El Teatro Infanta Leonor de Jaén es el epicentro de una experiencia única, donde el Concurso Internacional de Piano Premio Jaén se vive con la misma intensidad con la que se escucha. Durante las actuaciones, un silencio reverencial envuelve la sala, mientras en el vestíbulo, las pantallas transmiten en directo, permitiendo al público seguir cada nota que emana del interior.
Sin embargo, los descansos transforman el ambiente. El vestíbulo se llena de vida, con conversaciones en múltiples idiomas y reencuentros fugaces. Es un instante de liberación para los pianistas, una pausa necesaria antes de retomar la exigencia del escenario.
Entre los concursantes se encuentra Laura Ballestrino, originaria de Móstoles, quien debuta en esta edición. Su voz denota una mezcla de entusiasmo y respeto por la competición. Para ella, el Premio Jaén representa un anhelo de larga data, un certamen cuya fama la precede desde siempre.
“"Competir siempre es algo especial porque nos hace superarnos a los pianistas."
Ballestrino subraya que los días previos no son para un estudio frenético, sino para confiar en el arduo trabajo realizado durante meses. La clave reside en interpretar obras con las que se sientan cómodos y que hayan trabajado a lo largo de los años, convirtiendo esa familiaridad en un refugio ante los nervios. A pesar de la presión, su filosofía es clara: disfrutar y dar lo mejor de sí misma.

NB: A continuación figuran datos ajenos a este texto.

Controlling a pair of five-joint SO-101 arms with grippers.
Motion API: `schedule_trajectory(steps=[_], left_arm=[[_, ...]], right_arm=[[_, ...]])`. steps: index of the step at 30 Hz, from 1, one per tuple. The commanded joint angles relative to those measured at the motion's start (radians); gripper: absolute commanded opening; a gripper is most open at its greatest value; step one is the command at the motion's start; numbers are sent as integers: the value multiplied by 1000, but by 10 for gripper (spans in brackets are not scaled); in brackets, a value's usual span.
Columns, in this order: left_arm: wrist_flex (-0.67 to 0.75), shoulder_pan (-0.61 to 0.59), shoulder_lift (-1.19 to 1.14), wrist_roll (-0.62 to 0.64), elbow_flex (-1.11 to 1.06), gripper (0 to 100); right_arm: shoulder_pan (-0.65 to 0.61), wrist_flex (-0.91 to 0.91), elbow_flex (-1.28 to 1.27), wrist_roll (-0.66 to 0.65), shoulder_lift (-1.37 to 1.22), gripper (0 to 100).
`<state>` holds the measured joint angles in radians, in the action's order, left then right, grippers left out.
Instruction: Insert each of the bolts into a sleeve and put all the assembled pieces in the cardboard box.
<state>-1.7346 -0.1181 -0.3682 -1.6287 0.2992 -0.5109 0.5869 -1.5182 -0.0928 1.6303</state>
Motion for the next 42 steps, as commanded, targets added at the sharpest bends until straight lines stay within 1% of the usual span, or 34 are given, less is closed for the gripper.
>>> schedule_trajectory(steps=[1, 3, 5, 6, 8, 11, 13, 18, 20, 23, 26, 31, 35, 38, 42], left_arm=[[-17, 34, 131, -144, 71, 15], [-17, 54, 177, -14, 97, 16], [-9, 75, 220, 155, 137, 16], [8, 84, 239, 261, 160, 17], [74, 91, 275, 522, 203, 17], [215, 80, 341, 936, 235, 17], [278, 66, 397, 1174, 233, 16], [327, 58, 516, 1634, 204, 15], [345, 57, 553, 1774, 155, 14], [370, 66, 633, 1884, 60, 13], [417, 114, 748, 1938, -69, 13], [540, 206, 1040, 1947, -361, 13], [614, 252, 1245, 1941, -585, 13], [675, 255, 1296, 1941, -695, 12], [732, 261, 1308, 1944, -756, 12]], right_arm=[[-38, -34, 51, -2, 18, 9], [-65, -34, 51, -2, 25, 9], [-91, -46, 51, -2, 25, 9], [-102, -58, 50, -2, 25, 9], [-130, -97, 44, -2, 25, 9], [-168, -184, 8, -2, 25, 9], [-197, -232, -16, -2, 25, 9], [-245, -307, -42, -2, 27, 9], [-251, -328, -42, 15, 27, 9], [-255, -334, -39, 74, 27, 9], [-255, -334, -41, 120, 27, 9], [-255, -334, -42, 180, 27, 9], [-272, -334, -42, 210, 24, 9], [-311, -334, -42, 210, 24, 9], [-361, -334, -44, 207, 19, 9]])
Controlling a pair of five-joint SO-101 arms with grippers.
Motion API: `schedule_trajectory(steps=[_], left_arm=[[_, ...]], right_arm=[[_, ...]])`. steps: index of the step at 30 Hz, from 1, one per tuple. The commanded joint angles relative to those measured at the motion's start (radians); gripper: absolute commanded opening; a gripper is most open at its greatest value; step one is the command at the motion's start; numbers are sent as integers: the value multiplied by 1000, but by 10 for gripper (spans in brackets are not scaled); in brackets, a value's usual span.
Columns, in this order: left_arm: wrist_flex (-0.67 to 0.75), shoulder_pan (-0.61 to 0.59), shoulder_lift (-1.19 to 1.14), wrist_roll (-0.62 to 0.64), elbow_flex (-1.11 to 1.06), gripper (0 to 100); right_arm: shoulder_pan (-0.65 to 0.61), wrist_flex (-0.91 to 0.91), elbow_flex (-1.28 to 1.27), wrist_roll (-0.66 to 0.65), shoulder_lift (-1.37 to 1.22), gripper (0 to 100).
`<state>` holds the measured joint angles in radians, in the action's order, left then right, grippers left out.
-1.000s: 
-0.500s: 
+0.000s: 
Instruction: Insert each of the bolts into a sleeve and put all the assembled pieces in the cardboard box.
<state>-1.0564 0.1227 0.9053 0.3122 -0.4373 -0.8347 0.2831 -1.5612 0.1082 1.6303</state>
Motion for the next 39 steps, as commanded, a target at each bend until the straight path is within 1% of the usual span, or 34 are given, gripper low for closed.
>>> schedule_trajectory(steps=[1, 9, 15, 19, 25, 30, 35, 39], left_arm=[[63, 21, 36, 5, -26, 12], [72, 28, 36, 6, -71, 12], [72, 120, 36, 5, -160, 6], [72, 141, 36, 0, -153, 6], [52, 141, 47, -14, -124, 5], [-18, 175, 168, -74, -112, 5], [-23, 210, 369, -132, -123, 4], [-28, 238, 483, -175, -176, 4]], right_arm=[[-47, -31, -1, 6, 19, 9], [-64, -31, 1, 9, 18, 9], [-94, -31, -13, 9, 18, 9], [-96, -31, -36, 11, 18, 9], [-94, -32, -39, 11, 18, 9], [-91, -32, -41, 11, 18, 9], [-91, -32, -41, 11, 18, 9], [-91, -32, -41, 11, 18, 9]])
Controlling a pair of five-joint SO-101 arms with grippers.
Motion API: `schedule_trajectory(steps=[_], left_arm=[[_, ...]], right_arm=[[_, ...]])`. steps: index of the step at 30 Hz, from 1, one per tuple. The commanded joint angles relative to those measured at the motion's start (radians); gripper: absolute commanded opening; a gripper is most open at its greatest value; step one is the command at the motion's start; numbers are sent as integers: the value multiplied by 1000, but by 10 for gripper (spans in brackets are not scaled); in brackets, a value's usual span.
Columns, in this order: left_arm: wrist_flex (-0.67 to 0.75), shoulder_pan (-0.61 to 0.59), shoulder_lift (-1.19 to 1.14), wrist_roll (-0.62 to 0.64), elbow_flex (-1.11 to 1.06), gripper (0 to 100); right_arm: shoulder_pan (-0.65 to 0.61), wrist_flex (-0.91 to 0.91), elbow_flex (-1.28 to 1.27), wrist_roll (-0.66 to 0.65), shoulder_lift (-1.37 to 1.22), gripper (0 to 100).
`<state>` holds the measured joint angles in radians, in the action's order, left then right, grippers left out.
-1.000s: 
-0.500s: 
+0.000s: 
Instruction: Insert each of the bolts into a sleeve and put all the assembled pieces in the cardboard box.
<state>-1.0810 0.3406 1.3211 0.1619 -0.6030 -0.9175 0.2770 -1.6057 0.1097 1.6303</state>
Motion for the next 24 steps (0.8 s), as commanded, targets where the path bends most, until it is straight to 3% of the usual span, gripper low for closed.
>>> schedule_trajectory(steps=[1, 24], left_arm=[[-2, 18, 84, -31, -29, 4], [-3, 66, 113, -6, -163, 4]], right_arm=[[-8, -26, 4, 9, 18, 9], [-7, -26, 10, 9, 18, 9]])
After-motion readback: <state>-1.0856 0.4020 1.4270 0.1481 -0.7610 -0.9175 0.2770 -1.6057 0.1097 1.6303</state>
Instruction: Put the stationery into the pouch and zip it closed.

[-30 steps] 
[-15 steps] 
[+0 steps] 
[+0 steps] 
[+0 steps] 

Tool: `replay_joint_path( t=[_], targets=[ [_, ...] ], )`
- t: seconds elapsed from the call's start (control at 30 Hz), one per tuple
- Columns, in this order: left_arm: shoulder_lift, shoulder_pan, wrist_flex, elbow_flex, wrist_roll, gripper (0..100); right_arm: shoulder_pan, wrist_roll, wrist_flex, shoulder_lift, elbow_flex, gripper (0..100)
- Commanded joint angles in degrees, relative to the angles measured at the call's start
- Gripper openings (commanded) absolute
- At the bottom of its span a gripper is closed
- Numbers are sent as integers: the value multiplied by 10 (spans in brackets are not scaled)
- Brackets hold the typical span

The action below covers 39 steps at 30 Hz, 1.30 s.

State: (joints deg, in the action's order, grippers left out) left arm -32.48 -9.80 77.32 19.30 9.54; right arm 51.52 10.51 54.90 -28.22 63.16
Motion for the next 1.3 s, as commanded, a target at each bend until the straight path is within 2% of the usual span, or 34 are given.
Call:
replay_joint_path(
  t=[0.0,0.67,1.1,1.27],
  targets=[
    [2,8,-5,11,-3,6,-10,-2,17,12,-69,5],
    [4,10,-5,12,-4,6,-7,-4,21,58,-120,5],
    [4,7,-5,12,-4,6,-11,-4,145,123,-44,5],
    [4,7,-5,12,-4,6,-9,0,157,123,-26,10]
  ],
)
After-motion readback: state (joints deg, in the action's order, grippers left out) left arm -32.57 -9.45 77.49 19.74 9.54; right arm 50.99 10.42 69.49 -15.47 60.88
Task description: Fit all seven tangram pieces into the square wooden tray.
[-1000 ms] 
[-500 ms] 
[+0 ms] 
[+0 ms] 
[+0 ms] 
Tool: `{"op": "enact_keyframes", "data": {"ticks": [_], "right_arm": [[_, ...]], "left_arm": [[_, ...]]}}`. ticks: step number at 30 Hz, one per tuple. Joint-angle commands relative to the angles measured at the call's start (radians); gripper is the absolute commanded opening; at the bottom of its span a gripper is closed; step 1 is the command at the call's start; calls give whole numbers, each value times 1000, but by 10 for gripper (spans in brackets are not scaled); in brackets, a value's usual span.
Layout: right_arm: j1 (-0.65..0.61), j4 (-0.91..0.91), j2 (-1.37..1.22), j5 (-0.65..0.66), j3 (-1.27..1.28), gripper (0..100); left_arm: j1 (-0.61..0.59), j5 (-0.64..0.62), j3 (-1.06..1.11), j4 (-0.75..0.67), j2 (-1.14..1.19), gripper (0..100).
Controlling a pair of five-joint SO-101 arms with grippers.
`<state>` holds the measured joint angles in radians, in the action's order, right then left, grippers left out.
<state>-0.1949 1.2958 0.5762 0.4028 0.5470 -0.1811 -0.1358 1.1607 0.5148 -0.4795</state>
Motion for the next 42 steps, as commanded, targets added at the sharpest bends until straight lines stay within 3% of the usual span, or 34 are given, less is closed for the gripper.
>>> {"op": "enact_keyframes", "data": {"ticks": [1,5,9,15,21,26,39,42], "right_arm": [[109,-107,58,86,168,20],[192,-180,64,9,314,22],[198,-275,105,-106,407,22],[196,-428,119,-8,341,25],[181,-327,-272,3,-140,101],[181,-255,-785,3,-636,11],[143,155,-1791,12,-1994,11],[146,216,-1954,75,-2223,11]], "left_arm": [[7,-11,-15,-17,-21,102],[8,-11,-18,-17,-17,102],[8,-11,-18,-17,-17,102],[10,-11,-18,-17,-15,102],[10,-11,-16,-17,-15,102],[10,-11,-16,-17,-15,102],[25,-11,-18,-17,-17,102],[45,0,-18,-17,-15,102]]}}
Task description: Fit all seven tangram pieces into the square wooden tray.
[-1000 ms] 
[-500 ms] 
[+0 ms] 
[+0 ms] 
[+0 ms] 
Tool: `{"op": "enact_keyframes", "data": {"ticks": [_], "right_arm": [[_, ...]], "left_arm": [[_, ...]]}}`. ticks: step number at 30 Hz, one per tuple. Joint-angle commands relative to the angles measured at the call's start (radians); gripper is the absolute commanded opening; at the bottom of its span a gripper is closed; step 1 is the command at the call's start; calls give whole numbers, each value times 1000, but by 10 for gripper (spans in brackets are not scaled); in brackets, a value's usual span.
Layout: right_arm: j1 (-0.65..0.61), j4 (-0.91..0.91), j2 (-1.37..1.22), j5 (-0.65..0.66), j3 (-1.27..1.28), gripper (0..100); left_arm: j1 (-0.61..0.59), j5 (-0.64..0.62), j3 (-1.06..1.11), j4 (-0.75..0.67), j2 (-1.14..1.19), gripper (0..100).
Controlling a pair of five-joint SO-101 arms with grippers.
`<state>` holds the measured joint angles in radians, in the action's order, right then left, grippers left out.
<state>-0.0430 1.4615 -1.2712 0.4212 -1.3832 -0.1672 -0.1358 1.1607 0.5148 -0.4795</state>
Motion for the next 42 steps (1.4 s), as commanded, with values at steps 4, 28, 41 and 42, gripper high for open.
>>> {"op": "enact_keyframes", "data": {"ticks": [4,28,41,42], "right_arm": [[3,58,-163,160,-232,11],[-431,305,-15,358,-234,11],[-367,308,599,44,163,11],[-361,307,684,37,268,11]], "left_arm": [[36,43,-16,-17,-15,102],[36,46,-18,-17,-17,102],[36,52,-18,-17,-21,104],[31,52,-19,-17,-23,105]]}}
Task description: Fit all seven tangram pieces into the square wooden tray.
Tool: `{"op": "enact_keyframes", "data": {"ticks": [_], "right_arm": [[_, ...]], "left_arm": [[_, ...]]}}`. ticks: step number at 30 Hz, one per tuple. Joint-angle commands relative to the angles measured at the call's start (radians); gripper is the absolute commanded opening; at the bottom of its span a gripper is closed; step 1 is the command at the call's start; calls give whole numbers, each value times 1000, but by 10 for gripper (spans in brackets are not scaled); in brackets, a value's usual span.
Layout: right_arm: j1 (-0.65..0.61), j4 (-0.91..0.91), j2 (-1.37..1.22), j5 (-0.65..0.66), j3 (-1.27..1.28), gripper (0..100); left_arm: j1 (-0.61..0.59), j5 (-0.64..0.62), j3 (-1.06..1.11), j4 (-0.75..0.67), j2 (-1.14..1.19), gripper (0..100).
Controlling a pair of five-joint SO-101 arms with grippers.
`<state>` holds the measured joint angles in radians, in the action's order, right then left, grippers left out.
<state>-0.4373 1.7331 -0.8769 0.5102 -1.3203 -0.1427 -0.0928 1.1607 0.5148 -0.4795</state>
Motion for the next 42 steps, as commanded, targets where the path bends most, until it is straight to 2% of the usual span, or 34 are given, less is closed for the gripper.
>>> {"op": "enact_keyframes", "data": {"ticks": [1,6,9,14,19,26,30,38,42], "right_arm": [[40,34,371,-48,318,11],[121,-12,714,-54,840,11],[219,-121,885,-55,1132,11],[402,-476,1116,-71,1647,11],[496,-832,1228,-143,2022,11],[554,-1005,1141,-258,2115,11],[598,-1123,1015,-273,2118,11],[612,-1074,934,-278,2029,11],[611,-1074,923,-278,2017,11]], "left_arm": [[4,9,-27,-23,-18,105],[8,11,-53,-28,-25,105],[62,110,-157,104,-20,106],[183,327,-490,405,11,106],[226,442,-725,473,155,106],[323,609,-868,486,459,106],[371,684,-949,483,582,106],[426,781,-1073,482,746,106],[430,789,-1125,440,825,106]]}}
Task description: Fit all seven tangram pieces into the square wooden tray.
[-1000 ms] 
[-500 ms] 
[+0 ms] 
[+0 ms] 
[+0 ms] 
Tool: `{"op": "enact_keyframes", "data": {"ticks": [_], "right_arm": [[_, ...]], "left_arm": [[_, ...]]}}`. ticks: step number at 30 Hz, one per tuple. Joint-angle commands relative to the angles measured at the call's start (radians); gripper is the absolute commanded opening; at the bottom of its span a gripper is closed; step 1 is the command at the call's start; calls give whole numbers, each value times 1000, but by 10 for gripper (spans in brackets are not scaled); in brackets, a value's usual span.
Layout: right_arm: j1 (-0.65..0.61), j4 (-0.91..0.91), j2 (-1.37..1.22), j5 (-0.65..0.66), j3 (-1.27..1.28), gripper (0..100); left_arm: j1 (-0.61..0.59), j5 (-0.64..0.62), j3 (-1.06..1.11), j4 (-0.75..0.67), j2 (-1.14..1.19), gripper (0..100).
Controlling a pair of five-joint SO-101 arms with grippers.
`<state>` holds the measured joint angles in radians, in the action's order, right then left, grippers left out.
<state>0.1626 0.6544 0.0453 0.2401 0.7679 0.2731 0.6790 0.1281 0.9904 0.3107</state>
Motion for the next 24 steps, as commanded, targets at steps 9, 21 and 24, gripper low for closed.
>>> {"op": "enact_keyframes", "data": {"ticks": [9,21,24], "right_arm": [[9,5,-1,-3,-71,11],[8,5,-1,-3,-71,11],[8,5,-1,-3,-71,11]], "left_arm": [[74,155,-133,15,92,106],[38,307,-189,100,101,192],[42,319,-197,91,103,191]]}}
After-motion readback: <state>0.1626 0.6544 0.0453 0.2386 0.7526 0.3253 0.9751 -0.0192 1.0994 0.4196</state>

La perspectiva de Harrison Herman, pianista australiano residente en Madrid, es diferente. Esta no es su primera participación en Jaén, regresando cinco años después con una visión más pragmática. Describe el proceso como un camino de “mucho trabajo, mucho esfuerzo, mucho sudor y muchos kilos perdidos”, con una preparación que se extiende entre seis y ocho meses.
“"Estoy aprovechando los últimos años que me quedan de concursos."
La elección del repertorio es una decisión estratégica, buscando interpretar las obras que mejor se dominan, aunque reconoce que algunas piezas pueden ser “más efectivas” en el contexto de un concurso. Mientras Herman se inclina por el cálculo, Ballestrino se conecta con la música desde lo emocional, interpretando piezas que siente como propias. Esta dualidad entre la técnica y la emoción define la experiencia de todos los participantes.
Más allá de la competición, el Premio Jaén es un espacio de convivencia e intercambio cultural. Los concursantes, procedentes de diversas partes del mundo, comparten un recorrido común: meses de preparación, decisiones difíciles, nervios previos a la actuación y ese momento irrepetible frente al piano. Al final, el concurso trasciende la mera competición, convirtiéndose en un escenario donde cada pianista expone su técnica y su carácter, en un ambiente donde el silencio y el bullicio marcan el ritmo invisible del certamen.